Насколько, на ваш взгляд, действенна российская пропаганда?
— Российское государство тратит гигантскую сумму денег на изготовление всех вот этих методичек, на изготовление этих учебников по истории. Это гигантская сумма денег. И если бы это не работало, они бы этим не занимались. Это, наоборот, это настолько эффективно стало, что они еще даже в детские сады умудрились это просунуть. Когда, казалось бы, там детям нужно просто что-то развивающее: это красный цвет, это зеленый цвет, это квадратик, это кругляшок. Они еще туда пропаганду умудрились засунуть. И, ну, значит, это работает, значит, это эффективно. Ну, и по настроению детей, конечно, да. Могу смело сказать, что это работает. Есть те, [кто думает так:] «Мы настолько ебанулись». Мне же поручили это все снимать. Я для них, получается, пропагандист. Я люблю свою работу, но не хочу становиться слепым исполнителем.
А приходилось ли вам самому вести эти патриотические уроки?
— Они однажды сказали, типа: «Да, и мне тоже нужно будет провести урок, и тоже должен буду его заснять». Там тоже такая интересная история: я должен себя заснять, как я провожу этот урок. Я поставил камеру на штатив, у меня был микрофон такой, но не очень хороший. И я знал, что он не пишет, он пишет только шум, шипение. И я его включил, то есть я точно знал, что там не будет никакого звука. Поставил камеру в актовом зале. Мы с детьми разговаривали абсолютно на разные темы, подготавливались к последнему звонку: кто что будет делать, какой класс как будет танцевать, кто понесет колокольчик, кто будет звонить, кто будет ответственный за оформление. Вот и всякое такое. То есть мы свои дела решали, а я это выдал за урок по этой методичке. Ну, я, конечно, иногда вот так смотрел на бумажку, как будто бы я там что-то читаю.
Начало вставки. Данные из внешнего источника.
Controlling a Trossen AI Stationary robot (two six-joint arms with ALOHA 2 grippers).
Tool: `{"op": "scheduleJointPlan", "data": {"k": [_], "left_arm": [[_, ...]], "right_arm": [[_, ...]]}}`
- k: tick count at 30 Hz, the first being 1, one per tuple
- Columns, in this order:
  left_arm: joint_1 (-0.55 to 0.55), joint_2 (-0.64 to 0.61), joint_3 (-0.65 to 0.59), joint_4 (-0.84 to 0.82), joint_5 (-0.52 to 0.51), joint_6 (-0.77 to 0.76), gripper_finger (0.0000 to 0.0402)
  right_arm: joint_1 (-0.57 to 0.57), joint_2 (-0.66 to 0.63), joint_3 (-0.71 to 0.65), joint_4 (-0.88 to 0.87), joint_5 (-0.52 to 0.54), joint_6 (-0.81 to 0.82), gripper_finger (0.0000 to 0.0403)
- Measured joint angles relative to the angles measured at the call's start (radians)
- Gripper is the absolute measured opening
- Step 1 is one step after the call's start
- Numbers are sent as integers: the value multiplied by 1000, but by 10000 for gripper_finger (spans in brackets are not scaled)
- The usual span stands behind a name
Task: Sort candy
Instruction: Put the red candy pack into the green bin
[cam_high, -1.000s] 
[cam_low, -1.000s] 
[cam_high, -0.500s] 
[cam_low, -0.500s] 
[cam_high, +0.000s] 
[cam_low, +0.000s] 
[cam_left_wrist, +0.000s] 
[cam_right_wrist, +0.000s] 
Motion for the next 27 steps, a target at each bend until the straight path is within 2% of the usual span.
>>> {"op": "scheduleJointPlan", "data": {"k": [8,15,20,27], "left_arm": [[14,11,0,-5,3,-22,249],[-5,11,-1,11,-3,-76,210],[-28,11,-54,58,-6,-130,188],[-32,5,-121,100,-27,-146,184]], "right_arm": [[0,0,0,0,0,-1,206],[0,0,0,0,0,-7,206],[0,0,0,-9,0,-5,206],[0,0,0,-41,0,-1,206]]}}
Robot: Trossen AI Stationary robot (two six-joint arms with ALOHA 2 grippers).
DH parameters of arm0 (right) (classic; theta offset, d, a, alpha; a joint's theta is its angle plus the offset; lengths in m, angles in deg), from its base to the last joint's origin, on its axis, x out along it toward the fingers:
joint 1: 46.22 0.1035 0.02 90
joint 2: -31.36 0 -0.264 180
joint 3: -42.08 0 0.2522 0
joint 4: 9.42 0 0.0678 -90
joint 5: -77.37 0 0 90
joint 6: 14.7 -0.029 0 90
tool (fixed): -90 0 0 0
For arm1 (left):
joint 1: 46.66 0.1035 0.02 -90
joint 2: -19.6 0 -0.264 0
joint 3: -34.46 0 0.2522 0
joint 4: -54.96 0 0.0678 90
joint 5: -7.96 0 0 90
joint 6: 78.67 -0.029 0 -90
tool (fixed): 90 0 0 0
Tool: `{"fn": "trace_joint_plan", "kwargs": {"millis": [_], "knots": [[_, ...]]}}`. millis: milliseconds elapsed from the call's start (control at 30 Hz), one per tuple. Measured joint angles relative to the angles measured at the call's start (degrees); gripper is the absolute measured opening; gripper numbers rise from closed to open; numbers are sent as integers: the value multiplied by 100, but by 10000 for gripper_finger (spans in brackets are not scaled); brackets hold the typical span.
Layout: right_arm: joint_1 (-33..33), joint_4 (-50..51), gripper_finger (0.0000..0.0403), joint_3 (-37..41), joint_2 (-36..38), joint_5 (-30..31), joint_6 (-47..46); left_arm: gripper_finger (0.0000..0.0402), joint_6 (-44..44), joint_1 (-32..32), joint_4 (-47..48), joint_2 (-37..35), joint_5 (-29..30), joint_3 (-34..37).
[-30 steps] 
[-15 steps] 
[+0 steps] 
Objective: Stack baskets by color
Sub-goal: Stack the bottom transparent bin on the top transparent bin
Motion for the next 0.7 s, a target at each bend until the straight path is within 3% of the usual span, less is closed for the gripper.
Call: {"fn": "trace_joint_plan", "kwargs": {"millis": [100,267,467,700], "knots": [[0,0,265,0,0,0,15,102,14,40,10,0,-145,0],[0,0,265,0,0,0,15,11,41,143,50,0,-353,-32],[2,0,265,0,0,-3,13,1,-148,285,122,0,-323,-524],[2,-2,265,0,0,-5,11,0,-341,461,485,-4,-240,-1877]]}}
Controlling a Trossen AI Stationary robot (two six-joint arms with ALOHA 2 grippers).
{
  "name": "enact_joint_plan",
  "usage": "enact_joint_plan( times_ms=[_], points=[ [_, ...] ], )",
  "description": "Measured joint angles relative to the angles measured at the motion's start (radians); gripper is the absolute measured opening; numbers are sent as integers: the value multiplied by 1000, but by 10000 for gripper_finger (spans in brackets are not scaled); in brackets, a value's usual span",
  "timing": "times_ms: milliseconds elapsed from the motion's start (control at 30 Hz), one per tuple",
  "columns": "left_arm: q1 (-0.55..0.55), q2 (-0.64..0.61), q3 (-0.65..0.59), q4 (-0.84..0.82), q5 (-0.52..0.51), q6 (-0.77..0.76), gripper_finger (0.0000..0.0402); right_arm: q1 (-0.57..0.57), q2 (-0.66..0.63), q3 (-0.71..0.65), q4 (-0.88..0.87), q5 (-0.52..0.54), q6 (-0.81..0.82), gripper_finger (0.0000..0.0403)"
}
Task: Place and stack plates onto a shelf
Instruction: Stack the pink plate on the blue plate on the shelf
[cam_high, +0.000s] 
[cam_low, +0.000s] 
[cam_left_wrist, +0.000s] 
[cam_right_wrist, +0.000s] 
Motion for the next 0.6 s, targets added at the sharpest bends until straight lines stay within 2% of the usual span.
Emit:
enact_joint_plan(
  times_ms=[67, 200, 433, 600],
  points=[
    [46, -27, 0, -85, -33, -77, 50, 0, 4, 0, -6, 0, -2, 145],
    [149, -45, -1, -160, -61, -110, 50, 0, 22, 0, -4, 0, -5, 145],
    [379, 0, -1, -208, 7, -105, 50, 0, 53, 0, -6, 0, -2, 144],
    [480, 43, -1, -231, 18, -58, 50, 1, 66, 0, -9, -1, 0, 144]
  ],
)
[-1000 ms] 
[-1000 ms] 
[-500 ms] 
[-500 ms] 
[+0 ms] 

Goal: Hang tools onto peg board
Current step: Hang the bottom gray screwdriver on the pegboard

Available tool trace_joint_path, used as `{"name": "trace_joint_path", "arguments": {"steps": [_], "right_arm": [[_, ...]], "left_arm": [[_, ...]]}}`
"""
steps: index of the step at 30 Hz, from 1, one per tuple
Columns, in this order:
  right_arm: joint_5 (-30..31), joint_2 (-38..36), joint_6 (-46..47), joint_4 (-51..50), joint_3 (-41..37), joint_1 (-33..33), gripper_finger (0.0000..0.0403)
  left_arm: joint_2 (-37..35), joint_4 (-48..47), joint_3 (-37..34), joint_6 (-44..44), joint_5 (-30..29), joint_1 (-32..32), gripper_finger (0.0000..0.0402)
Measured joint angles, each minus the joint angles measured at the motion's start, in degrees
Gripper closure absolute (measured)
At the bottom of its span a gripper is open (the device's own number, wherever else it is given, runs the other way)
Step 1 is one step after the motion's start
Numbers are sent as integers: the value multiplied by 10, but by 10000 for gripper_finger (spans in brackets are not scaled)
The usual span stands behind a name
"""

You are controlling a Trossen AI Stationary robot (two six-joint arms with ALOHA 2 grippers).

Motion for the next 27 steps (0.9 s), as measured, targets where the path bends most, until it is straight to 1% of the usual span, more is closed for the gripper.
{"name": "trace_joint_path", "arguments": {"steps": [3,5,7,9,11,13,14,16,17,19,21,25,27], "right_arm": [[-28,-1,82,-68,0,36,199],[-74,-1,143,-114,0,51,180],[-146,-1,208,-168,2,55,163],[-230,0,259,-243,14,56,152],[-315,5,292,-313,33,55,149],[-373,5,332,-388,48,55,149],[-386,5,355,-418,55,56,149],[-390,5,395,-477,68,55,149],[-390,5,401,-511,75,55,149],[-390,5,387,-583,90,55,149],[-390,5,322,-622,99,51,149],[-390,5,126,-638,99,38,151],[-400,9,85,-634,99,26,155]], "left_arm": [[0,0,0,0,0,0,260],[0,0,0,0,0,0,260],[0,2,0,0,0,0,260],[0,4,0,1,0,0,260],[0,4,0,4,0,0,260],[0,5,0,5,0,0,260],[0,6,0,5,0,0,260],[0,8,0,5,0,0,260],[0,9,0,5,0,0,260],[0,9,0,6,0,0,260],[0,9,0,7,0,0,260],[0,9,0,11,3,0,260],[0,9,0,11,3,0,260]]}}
Скучаете ли вы по своей работе в школе, по всяким выпускным и прежней довоенной жизни?
— Довоенной — да. У меня была крутая работа, мне нравилась эта работа. Что-то создавать, придумывать какие-нибудь концерты, праздники, мероприятия, всякие разные. Мне это нравилось. Ездить на какие-нибудь там КВНы, областные конкурсы. Ну, да, это круто. Мы ходили с ребятами по магазинам, просили всякие разные коробки, делали из них декорации, там, например, буквы большие. Потому что, ну, не из чего. Во-первых, не из чего, а во-вторых — ну, это как будто бы вторая жизнь. Вот, и да.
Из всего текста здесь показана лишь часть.